**Work required:**
Give every line of the listing back, exactly as written.
[Data below]
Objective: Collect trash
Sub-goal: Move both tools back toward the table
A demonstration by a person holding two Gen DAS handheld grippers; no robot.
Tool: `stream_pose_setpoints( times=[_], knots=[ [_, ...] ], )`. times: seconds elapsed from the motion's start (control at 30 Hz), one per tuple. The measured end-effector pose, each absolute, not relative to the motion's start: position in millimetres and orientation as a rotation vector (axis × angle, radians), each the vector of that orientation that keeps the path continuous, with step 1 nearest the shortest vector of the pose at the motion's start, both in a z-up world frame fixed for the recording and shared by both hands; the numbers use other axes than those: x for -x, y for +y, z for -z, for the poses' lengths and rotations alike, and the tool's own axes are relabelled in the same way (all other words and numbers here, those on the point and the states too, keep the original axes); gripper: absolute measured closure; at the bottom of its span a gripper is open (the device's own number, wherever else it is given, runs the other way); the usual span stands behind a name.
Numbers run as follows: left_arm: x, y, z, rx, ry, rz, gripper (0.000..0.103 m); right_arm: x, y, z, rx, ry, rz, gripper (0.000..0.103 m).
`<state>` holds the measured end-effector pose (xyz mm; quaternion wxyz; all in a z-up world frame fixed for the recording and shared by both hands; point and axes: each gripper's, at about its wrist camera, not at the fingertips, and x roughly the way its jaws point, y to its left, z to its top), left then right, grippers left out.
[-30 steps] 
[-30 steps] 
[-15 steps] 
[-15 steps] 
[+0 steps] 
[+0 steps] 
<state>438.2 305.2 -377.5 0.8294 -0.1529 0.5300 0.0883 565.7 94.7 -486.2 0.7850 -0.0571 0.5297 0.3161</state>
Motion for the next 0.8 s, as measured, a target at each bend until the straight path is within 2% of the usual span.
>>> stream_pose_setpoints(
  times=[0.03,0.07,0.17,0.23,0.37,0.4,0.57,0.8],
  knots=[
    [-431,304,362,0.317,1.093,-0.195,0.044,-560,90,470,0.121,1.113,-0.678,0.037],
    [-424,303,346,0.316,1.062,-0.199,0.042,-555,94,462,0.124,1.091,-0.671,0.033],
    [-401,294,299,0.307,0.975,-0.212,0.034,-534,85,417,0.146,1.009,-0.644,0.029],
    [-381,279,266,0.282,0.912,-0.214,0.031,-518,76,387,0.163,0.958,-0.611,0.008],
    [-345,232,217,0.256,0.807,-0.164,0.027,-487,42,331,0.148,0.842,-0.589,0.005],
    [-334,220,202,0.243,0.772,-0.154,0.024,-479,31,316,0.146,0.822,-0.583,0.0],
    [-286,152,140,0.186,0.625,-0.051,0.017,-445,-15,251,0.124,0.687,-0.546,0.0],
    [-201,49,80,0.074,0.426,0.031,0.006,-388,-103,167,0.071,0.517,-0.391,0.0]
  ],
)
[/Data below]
**Problem solution:**
Objective: Collect trash
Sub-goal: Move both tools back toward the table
A demonstration by a person holding two Gen DAS handheld grippers; no robot.
Tool: `stream_pose_setpoints( times=[_], knots=[ [_, ...] ], )`. times: seconds elapsed from the motion's start (control at 30 Hz), one per tuple. The measured end-effector pose, each absolute, not relative to the motion's start: position in millimetres and orientation as a rotation vector (axis × angle, radians), each the vector of that orientation that keeps the path continuous, with step 1 nearest the shortest vector of the pose at the motion's start, both in a z-up world frame fixed for the recording and shared by both hands; the numbers use other axes than those: x for -x, y for +y, z for -z, for the poses' lengths and rotations alike, and the tool's own axes are relabelled in the same way (all other words and numbers here, those on the point and the states too, keep the original axes); gripper: absolute measured closure; at the bottom of its span a gripper is open (the device's own number, wherever else it is given, runs the other way); the usual span stands behind a name.
Numbers run as follows: left_arm: x, y, z, rx, ry, rz, gripper (0.000..0.103 m); right_arm: x, y, z, rx, ry, rz, gripper (0.000..0.103 m).
`<state>` holds the measured end-effector pose (xyz mm; quaternion wxyz; all in a z-up world frame fixed for the recording and shared by both hands; point and axes: each gripper's, at about its wrist camera, not at the fingertips, and x roughly the way its jaws point, y to its left, z to its top), left then right, grippers left out.
[-30 steps] 
[-30 steps] 
[-15 steps] 
[-15 steps] 
[+0 steps] 
[+0 steps] 
<state>438.2 305.2 -377.5 0.8294 -0.1529 0.5300 0.0883 565.7 94.7 -486.2 0.7850 -0.0571 0.5297 0.3161</state>
Motion for the next 0.8 s, as measured, a target at each bend until the straight path is within 2% of the usual span.
>>> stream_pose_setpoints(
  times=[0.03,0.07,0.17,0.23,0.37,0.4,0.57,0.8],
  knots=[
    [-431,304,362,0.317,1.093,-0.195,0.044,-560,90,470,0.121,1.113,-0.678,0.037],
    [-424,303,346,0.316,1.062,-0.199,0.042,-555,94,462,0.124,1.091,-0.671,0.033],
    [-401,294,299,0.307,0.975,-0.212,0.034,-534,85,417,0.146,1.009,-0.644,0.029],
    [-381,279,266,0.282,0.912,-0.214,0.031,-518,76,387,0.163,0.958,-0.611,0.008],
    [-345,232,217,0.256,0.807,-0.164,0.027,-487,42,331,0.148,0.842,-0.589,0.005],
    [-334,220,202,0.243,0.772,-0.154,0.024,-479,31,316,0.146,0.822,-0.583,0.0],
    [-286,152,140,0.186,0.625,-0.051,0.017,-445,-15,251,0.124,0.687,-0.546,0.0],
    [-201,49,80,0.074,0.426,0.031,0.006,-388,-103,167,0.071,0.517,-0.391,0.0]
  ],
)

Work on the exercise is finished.